High above the town stands the remains of the Castle of San Giovanni, and the old city walls. These were constructed over many centuries, mainly by the Venetians and Austro Hungarians, and were never breached, keeping the city safe against the Ottoman armies. We decided to climb the steep city walls to appreciate the view of Kotor from above, which is definitely postcard worthy! Tourist tip: if visiting in the warmer months, set out early to tackle the 1500-plus steps and wear appropriate footwear as there are many loose rocks! It took us around 2.5 hours up and down with plenty of time to admire the view and take photographs!
Despite a couple of rain days during our stay, we thought it would be a waste not to explore southern Montenegro further. After considering the options we booked the Great Montenegro Tour with 360 Monte to visit some more of this wonderful and intriguing country. Our tour guide Yelena was informative and personable, providing a detailed account of both life and history of Montenegro over the course of the tour.
The day began with a drive up the famous serpentine road – 25 hairpin turns taking us up to a lookout over the entire Boka Bay. From this point of view it is possible to see the Adriatic Sea as well as Croatia!
After taking some amazing photographs we were back driving up Mount Lovćen to reach the most famous village in Montenegro, Njeguši, where the best prosciutto in the region is produced! We also enjoyed a pre-breakfast rakija shot – according to the locals, rakija is the primary source of ‘heat’ during the winter! Our journey then continued into the Lovćen National Park, one of the five national parks in Montenegro, which is astonishing given the country’s population of only 600,000! Within the national park sits the highest Mausoleum in the world (at 1660 metres), where the greatest Montenegrin ruler and poet Petar II Petrović Njegoš remains are held. The mausoleum contains a massive 29 ton statue and a tremendous viewpoint. We were extremely lucky that the fog parted, allowing us an unobstructed view of the surrounding landscape!
Our next destination was Cetinje, the former capital of Montenegro, where we embarked on a walking tour around the many historic sites. Nearing lunchtime, which is 3:00 PM for most Montenegrins, we arrived at Lake Skadar to enjoy a delicious meal of freshly caught trout! After eating more than our share, we set out for a relaxing river cruise in the afternoon sun which had finally displaced the rain! Our final stop was the nearby coastal town of Budva where we spent around an hour exploring the Budva old town, viewing the many churches and old fortifications!

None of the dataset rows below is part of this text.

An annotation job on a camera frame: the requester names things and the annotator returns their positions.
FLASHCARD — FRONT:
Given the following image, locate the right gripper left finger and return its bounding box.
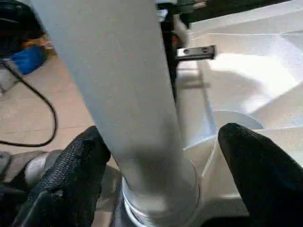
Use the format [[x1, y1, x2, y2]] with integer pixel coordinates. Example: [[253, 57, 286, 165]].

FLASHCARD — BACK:
[[11, 125, 112, 227]]

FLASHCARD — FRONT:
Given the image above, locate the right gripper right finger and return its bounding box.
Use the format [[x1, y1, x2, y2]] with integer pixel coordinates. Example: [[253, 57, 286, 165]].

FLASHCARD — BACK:
[[217, 122, 303, 227]]

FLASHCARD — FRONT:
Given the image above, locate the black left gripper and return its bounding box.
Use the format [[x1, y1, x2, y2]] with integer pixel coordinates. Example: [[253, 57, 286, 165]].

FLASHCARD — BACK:
[[160, 7, 217, 103]]

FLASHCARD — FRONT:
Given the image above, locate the white plastic table top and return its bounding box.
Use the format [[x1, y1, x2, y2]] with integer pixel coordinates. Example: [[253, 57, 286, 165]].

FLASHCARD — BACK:
[[113, 0, 303, 227]]

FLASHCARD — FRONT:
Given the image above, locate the white plastic table leg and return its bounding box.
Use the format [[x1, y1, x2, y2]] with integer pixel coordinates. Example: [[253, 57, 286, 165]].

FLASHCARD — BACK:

After an exhausting few days making the most of our time in Montenegro, we booked a transfer with Montenegro Hostel to our next destination, Bosnia & Herzegovina! Tourist tip: there are no public buses between Kotor and Bosnia & Herzegovina. Best to book a direct transfer to avoid the lengthy detour back to Dubrovnik if you want to travel this way.
Our three nights in Kotor was definitely not enough and we will definitely be back to explore more of Montenegro!